The :mod:`chemotools.outliers._dmodx` module implements the Distance to Model (DModX) outlier detection algorithm.
"""

# Authors: Pau Cabaneros
# License: MIT

from typing import Optional, Union
import numpy as np

from sklearn.pipeline import Pipeline
from sklearn.utils.validation import validate_data, check_is_fitted
from sklearn.utils._param_validation import Interval, Real
from scipy.stats import f as f_distribution


from ._base import _ModelResidualsBase, ModelTypes
from ._utils import calculate_residual_spectrum



[docs]
class DModX(_ModelResidualsBase):
    """Calculate Distance to Model (DModX) statistics.

    DModX measures the distance between an observation and the model plane
    in the X-space, useful for detecting outliers.

    Parameters
    ----------
    model : Union[ModelType, Pipeline]
        A fitted PCA/PLS model or Pipeline ending with such a model

    confidence : float, default=0.95
        Confidence level for statistical calculations (between 0 and 1)

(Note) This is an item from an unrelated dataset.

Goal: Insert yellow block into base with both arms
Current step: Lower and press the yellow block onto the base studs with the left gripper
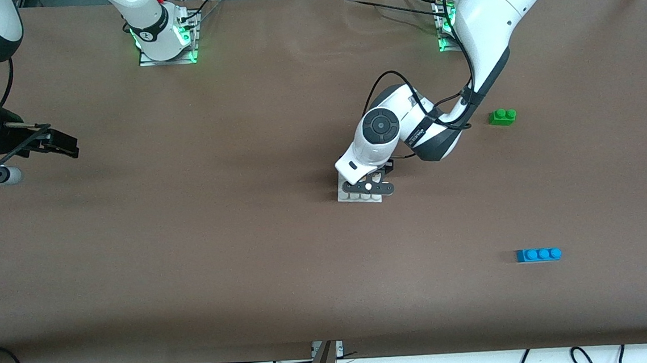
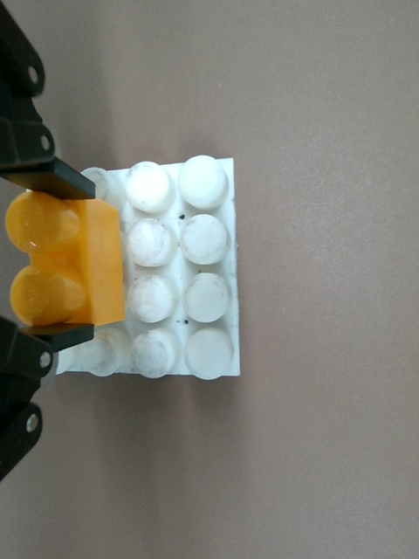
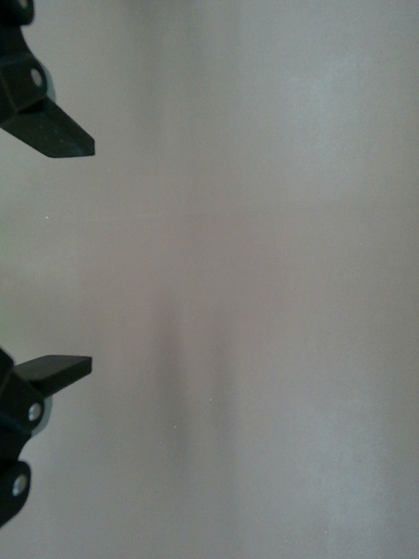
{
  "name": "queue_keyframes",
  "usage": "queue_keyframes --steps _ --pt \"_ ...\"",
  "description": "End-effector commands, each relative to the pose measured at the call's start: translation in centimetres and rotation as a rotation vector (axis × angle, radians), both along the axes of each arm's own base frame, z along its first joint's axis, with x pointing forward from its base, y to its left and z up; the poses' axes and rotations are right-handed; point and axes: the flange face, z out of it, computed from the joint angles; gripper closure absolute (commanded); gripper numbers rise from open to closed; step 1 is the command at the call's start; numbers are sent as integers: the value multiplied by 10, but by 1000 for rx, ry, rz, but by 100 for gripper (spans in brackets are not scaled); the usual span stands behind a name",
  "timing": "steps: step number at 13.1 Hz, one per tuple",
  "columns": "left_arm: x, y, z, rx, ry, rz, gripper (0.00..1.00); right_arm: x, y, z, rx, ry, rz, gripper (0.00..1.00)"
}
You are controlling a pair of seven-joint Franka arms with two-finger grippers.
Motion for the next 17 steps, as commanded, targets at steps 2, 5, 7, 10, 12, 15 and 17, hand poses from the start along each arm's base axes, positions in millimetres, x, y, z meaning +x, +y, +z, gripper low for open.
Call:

    mean_centered : bool, default=True
        Indicates if the input data was mean-centered before modeling

    Attributes
    ----------
    estimator_ : ModelType
        The fitted model of type _BasePCA or _PLS

    transformer_ : Optional[Pipeline]
        Preprocessing steps before the model

    n_features_in_ : int
        Number of features in the input data

    n_components_ : int
        Number of components in the model

    n_samples_ : int
        Number of samples used to train the model

    critical_value_ : float
        The calculated critical value for outlier detection

    train_sse_: float
        The training sum of squared errors (SSE) for the model normalized by degrees of freedom

    A0_ : int
        Adjustment factor for degrees of freedom based on mean centering

    References
    ----------
    [1] Max Bylesjö, Mattias Rantalainen, Oliver Cloarec, Johan K. Nicholson,
        Elaine Holmes, Johan Trygg.
        "OPLS discriminant analysis: combining the strengths of PLS-DA and SIMCA
        classification." Journal of Chemometrics 20 (8-10), 341-351 (2006).

    Examples
    --------
    >>> from chemotools.datasets import load_fermentation_train
    >>> from chemotools.outliers import DModX
    >>> from sklearn.decomposition import PCA
    >>> # Load sample data
    >>> X, _ = load_fermentation_train()
    >>> # Instantiate the PCA model
    >>> pca = PCA(n_components=3).fit(X)
    >>> # Initialize DModX with the fitted PCA model
    >>> dmodx = DModX(model=pca, confidence=0.95, mean_centered=True)
    DModX(model=PCA(n_components=3), confidence=0.95, mean_centered=True)
    >>> dmodx.fit(X)
    >>> # Predict outliers in the dataset
    >>> outliers = dmodx.predict(X)
    >>> # Calculate DModX residuals
    >>> residuals = dmodx.predict_residuals(X)
    """

    _parameter_constraints: dict = {
        "model": [Pipeline, ModelTypes],
        "confidence": [Interval(Real, 0, 1, closed="both")],
        "mean_centered": [bool],
    }

    def __init__(
        self,
        model: Union[ModelTypes, Pipeline],
        confidence: float = 0.95,
        mean_centered: bool = True,
    ) -> None:
        super().__init__(model, confidence)
        self.mean_centered = mean_centered


[docs]
    def fit(self, X: np.ndarray, y: Optional[np.ndarray] = None) -> "DModX":
        """
        Fit the model and compute training residual variance.

        Parameters
        ----------
        X : np.ndarray of shape (n_samples, n_features)
            The input data used to fit the model.

        y : None
            Ignored to align with API.

        Returns
        -------
        self : DModX
            Fitted estimator with computed training residuals and critical value.
        """
        X_validated = validate_data(
            self, X, y="no_validation", ensure_2d=True, reset=True, dtype=np.float64
        )

        # Process data through transformer if available
        X_processed = (
            self.transformer_.transform(X_validated)
            if self.transformer_
            else X_validated
        )

        # Calculate residuals for the training set
        residuals = calculate_residual_spectrum(X_processed, self.estimator_)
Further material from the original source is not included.